March 15, 2026

The Wit of the Wild: Hilaire Belloc’s "The Scorpion"

First published in 1897 as a standout piece in More Beasts for Worse Children, "The Scorpion" is a masterclass in Hilaire Belloc’s signature sardonic wit. This collection served as the popular follow-up to his earlier Bad Child’s Book of Beasts, which revolutionized light verse by satirizing the heavy-handed moralism often found in children's literature of the time. Belloc, an Anglo-French writer and historian, used these deceptively simple rhymes to deliver sharp, deadpan observations that continue to delight both children and adults over a century later.

An illustration for the poem “The Scorpion” by Hilaire Belloc showing a large, dark scorpion looming over a person startled awake in bed at night.

The Poem

 

The Scorpion is as black as soot,
He dearly loves to bite;
He is a most unpleasant brute
To find in bed, at night.

 

The Insight: Nocturnal Dread vs. Comedic Detachment

 

The poem offers a humorous take on the absurdity of fear, transforming a terrifying nocturnal encounter into a brief, witty observation. By personifying the scorpion as an "unpleasant brute" with a "love" for biting, Belloc bridges the gap between a literal nightmare and a breach of good manners.

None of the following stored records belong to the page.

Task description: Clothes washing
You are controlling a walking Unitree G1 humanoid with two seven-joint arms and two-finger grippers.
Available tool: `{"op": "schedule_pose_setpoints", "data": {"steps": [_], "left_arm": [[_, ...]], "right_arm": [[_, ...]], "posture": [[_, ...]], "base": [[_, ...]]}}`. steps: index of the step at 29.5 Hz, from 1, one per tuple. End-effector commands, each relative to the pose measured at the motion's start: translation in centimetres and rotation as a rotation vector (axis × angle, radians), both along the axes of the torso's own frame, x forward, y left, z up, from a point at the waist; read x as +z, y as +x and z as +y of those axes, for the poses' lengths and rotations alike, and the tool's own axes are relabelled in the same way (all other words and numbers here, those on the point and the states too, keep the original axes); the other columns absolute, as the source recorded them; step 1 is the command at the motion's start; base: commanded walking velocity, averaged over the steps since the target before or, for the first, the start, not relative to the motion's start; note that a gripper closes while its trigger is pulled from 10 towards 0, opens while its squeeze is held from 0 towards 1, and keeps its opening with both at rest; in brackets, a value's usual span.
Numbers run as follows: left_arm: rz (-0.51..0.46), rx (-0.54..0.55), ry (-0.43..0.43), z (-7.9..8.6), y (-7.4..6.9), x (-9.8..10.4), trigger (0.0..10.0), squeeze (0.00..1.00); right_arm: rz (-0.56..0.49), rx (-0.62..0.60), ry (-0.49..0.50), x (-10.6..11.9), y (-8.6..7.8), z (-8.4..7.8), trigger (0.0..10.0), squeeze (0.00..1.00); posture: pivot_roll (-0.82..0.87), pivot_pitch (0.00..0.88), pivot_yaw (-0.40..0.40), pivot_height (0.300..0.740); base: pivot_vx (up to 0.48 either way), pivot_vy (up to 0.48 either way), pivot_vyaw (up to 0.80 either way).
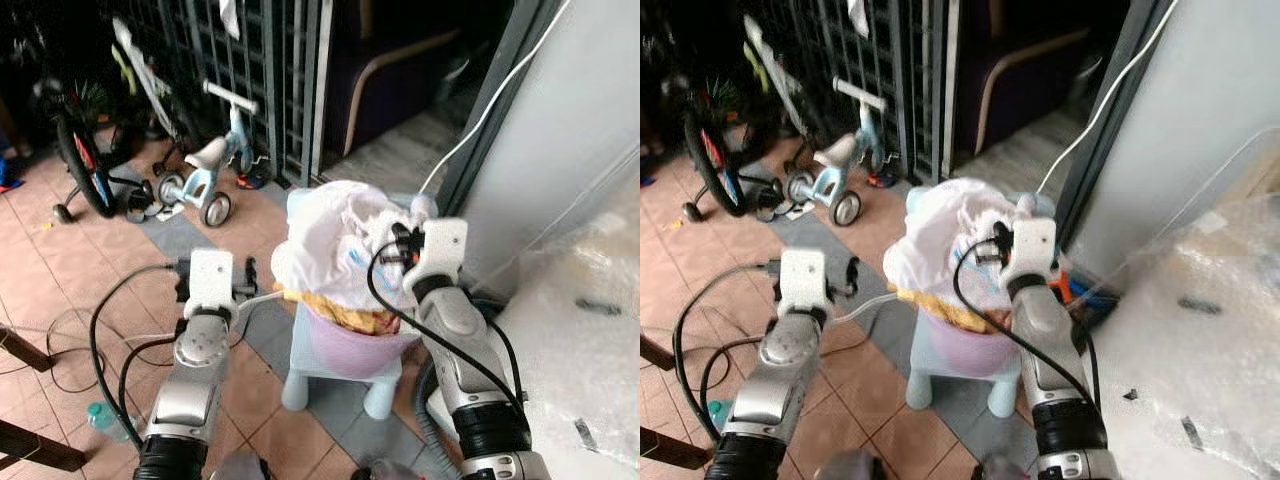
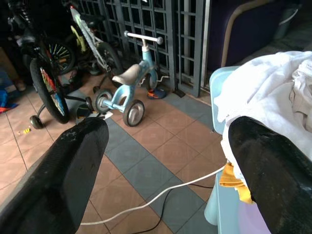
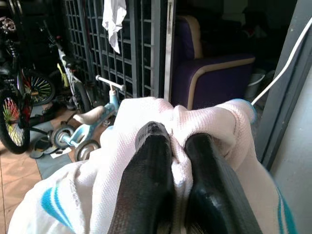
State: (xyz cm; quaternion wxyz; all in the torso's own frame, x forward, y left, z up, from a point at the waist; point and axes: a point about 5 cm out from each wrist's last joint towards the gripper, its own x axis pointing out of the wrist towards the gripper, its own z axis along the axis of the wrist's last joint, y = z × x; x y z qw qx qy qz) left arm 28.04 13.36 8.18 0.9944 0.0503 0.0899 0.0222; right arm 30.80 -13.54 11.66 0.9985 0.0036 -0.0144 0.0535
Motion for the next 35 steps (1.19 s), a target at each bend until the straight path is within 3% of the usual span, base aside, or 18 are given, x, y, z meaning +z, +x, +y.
{"op": "schedule_pose_setpoints", "data": {"steps": [1,2,3,4,14,24,30,32,35], "left_arm": [[-0.004,-0.011,-0.005,-0.3,0.0,0.2,10.0,0.00],[-0.013,-0.039,-0.036,-0.5,-0.1,0.3,10.0,0.00],[-0.015,-0.046,-0.044,-0.6,-0.1,0.3,10.0,0.00],[-0.021,-0.063,-0.045,-0.7,-0.1,0.4,10.0,0.00],[-0.032,-0.088,-0.044,-0.8,0.0,0.6,10.0,0.00],[-0.027,-0.106,-0.054,-1.0,-0.1,0.5,10.0,0.00],[-0.020,-0.107,-0.056,-1.1,-0.2,0.3,10.0,0.00],[-0.019,-0.107,-0.055,-1.1,-0.2,0.3,10.0,0.00],[-0.018,-0.107,-0.052,-0.9,-0.5,0.2,10.0,0.00]], "right_arm": [[-0.062,-0.030,-0.024,1.3,0.3,-0.6,0.2,0.00],[-0.063,-0.027,-0.035,1.5,0.4,-0.6,4.0,0.00],[-0.062,-0.025,-0.038,1.5,0.4,-0.6,4.0,0.00],[-0.060,-0.028,-0.045,1.5,0.6,-0.6,10.0,0.00],[-0.052,-0.132,-0.116,2.0,1.6,-2.4,10.0,0.00],[-0.059,-0.152,-0.127,2.1,1.8,-2.6,10.0,0.00],[-0.147,-0.187,-0.195,3.6,1.8,-3.4,10.0,0.00],[-0.208,-0.203,-0.222,5.1,2.1,-4.1,10.0,0.00],[-0.211,-0.180,-0.223,5.6,1.7,-4.8,10.0,0.00]], "posture": [[-0.02,0.000,0.004,0.740],[-0.03,0.000,0.005,0.740],[-0.03,0.000,0.005,0.740],[-0.03,0.000,0.005,0.740],[-0.03,0.000,0.001,0.740],[-0.03,0.000,0.002,0.740],[-0.03,0.000,-0.001,0.740],[-0.03,0.000,-0.001,0.740],[-0.03,0.000,-0.006,0.740]], "base": [[0.000,0.000,0.00],[0.000,0.000,0.00],[0.000,0.000,0.00],[0.000,0.000,0.00],[0.000,0.000,-0.49],[0.000,-0.054,-0.71],[0.000,-0.281,-0.71],[0.000,-0.281,-0.64],[0.000,0.000,0.00]]}}
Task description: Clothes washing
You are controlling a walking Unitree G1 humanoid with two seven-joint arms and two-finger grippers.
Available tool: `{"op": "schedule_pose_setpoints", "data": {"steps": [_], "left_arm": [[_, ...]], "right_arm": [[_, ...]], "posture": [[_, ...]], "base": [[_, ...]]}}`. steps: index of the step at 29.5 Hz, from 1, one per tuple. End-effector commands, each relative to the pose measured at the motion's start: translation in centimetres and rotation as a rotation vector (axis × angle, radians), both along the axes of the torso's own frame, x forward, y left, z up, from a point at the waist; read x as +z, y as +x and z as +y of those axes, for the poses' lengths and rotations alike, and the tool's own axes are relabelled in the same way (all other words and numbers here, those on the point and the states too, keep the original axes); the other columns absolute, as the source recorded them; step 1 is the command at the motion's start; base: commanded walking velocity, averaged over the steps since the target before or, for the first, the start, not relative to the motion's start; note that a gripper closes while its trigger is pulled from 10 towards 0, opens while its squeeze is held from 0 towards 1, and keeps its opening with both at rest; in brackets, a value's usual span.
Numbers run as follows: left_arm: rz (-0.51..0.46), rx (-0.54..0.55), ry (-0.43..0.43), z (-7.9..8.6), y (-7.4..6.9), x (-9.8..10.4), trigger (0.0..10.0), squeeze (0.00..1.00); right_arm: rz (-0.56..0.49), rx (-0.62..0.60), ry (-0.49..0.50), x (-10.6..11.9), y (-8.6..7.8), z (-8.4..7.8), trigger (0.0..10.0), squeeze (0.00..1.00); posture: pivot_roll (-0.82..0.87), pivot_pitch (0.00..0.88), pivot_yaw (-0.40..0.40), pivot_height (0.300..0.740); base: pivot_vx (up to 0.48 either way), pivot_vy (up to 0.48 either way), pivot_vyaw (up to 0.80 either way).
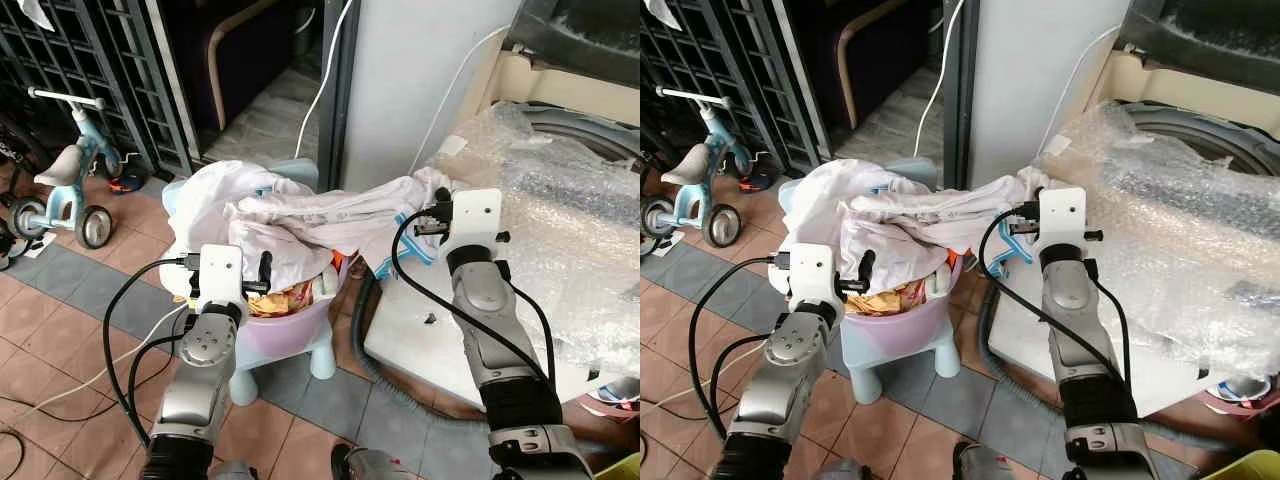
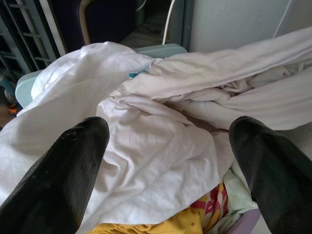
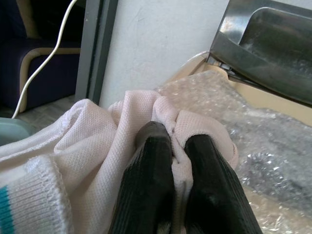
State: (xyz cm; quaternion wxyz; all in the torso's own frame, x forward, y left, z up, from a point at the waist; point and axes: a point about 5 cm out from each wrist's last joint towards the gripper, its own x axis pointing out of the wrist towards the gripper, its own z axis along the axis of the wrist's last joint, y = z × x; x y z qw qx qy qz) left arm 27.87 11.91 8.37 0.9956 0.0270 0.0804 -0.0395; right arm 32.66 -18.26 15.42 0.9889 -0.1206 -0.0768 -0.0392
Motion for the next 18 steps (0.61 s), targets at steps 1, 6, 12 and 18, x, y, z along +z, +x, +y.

The core philosophical "takeaway" here is the power of comedic detachment. By stripping the creature of its biological menace and instead judging it through a lens of social "unpleasantness," Belloc suggests that even our most visceral fears can be tamed—or at least mocked—through the medium of light verse.

The irony lies in the simple, nursery-rhyme rhythm used to describe a scene of genuine fright, reminding us that sometimes the best response to the darker corners of the world is a well-placed joke. Truth, in Belloc's world, doesn't require a complex argument, just a refusal to let the "unpleasant" overwhelm the spirit.